Cerruti, Massimo; Ballarè, Silvia

This paper aims at introducing ParlaTO, a newly built corpus of spontaneous speech. The corpus is based on a collection of semi-structured interviews conducted in Turin with speakers of various origins and socioeconomic backgrounds, divided by age groups. Italian is by far the most represented language, while Italo-Romance dialects and immigrant languages occur more rarely and are mainly drawn on in bilingual discourse practices. In Section 1, we will give an overview of the main features of the corpus. Among its major advantages is the possibility to access a rich set of speakers’ metadata, concerning the socioeconomic status as well as the geographic origin of the informants, which is meant to allow for sociolinguistic analyses.

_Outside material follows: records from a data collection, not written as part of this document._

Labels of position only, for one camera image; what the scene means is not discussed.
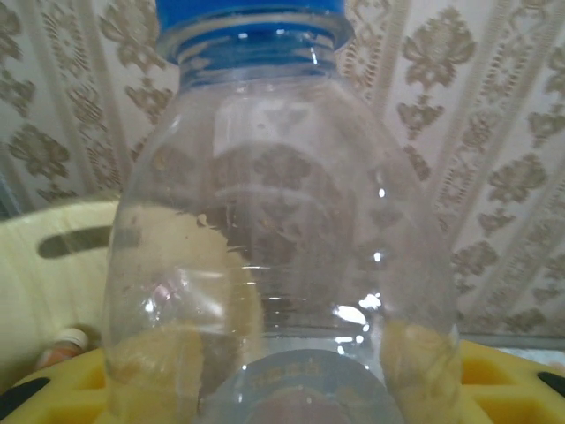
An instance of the blue bottle cap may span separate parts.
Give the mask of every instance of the blue bottle cap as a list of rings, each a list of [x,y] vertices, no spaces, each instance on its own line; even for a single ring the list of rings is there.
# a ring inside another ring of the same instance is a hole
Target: blue bottle cap
[[[344,0],[156,0],[161,34],[180,22],[250,9],[307,9],[321,13],[344,13]]]

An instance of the patterned wallpaper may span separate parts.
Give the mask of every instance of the patterned wallpaper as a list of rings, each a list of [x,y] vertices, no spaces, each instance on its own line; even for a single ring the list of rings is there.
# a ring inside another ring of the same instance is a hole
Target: patterned wallpaper
[[[433,202],[462,329],[565,337],[565,1],[350,0],[348,14],[340,69]],[[150,0],[0,0],[7,210],[123,186],[177,89],[157,33]]]

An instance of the plastic bottle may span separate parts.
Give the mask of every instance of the plastic bottle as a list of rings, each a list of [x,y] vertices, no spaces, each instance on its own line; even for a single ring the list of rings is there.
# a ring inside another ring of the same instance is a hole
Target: plastic bottle
[[[88,347],[88,336],[79,329],[64,329],[42,354],[35,369],[51,367],[84,353]]]
[[[120,422],[456,424],[449,255],[336,70],[339,0],[157,0],[180,89],[117,211]]]

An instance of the bottle cap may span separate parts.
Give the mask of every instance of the bottle cap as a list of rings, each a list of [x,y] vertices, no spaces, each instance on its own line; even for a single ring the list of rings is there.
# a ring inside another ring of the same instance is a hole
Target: bottle cap
[[[344,0],[156,0],[161,34],[180,22],[216,14],[257,9],[306,9],[344,14]]]
[[[85,351],[88,347],[88,336],[79,329],[64,329],[56,335],[57,342],[70,342]]]

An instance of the bottle neck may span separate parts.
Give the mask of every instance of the bottle neck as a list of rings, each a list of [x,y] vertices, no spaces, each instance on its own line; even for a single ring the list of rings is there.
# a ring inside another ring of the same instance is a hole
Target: bottle neck
[[[335,71],[335,50],[350,39],[337,14],[224,15],[169,30],[158,48],[180,67],[181,87]]]

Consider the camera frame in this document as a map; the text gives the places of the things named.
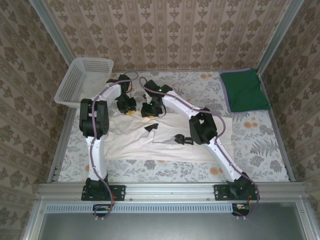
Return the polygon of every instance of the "green towel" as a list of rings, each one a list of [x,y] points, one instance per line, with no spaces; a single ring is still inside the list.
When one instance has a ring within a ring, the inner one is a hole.
[[[270,104],[260,89],[260,80],[255,69],[224,72],[220,74],[224,83],[231,112],[270,110]]]

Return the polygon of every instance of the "wallpaper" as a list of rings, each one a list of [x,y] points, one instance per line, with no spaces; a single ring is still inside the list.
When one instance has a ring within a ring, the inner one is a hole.
[[[114,70],[254,68],[288,0],[45,0],[74,57]]]
[[[293,172],[319,220],[320,1],[304,1],[263,80]]]
[[[0,239],[19,239],[55,155],[68,67],[25,0],[0,1]]]

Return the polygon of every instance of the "white laundry basket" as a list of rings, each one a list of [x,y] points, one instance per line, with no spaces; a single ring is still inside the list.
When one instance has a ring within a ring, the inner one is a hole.
[[[54,101],[70,108],[80,108],[82,99],[90,99],[104,89],[113,67],[114,61],[111,59],[75,58],[54,96]]]

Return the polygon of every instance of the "patterned wallpaper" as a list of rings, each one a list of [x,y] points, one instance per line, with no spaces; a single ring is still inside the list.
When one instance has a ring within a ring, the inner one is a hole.
[[[288,0],[45,0],[74,57],[114,70],[255,67]]]
[[[295,177],[320,219],[320,1],[304,1],[263,80]]]
[[[19,239],[47,181],[66,108],[54,95],[66,70],[27,0],[0,1],[0,239]]]

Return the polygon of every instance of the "white towel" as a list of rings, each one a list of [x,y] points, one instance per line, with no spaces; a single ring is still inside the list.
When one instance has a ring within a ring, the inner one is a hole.
[[[213,117],[218,133],[223,124]],[[220,140],[229,153],[234,157],[231,143],[232,119],[223,117],[226,131]],[[157,129],[148,132],[145,127],[159,124]],[[176,113],[167,113],[164,117],[141,117],[139,111],[132,115],[116,112],[109,119],[109,132],[104,143],[106,160],[162,160],[207,163],[216,162],[214,157],[201,145],[165,144],[162,143],[176,134],[190,137],[189,122]]]

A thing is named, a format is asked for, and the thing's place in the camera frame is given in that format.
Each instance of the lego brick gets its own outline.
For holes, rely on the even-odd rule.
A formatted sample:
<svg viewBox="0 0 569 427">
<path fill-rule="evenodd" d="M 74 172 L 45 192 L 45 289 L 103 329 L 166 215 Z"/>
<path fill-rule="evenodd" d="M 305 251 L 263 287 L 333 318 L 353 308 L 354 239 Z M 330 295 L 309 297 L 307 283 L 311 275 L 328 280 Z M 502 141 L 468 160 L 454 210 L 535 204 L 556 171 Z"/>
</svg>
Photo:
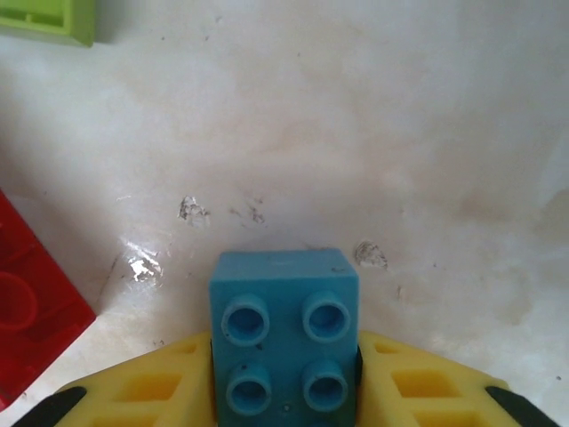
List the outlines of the lego brick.
<svg viewBox="0 0 569 427">
<path fill-rule="evenodd" d="M 339 250 L 223 254 L 209 289 L 220 427 L 353 427 L 359 284 Z"/>
<path fill-rule="evenodd" d="M 94 0 L 0 0 L 0 32 L 92 46 Z"/>
<path fill-rule="evenodd" d="M 0 410 L 95 320 L 0 191 Z"/>
</svg>

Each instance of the white surface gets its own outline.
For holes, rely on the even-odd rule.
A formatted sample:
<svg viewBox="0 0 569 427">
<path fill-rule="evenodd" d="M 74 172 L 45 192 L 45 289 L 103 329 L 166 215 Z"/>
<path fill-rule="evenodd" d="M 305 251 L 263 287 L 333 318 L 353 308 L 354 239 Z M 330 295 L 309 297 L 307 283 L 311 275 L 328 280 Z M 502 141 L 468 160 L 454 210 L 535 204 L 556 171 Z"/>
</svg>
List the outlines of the white surface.
<svg viewBox="0 0 569 427">
<path fill-rule="evenodd" d="M 0 185 L 100 311 L 0 425 L 208 328 L 220 252 L 365 239 L 388 267 L 359 268 L 362 328 L 569 425 L 566 0 L 99 14 L 91 50 L 0 37 Z"/>
</svg>

In Section 2, we will describe the structure of the corpus and discuss the methodology we adopted to build the resource, paying special attention to data collection and data transcription. In Section 3, we will comment on some short excerpts of the interviews in order to exemplify a number of features characterizing the varieties of Italian and the bilingual interactions that can be found in the corpus. Finally, in Section 4, we will outline some prospects for future developments.

Massimo Cerruti, Silvia Ballarè (2020). ParlaTO: corpus del parlato di Torino. BOLLETTINO DELL'ATLANTE LINGUISTICO ITALIANO, 44, 171-196.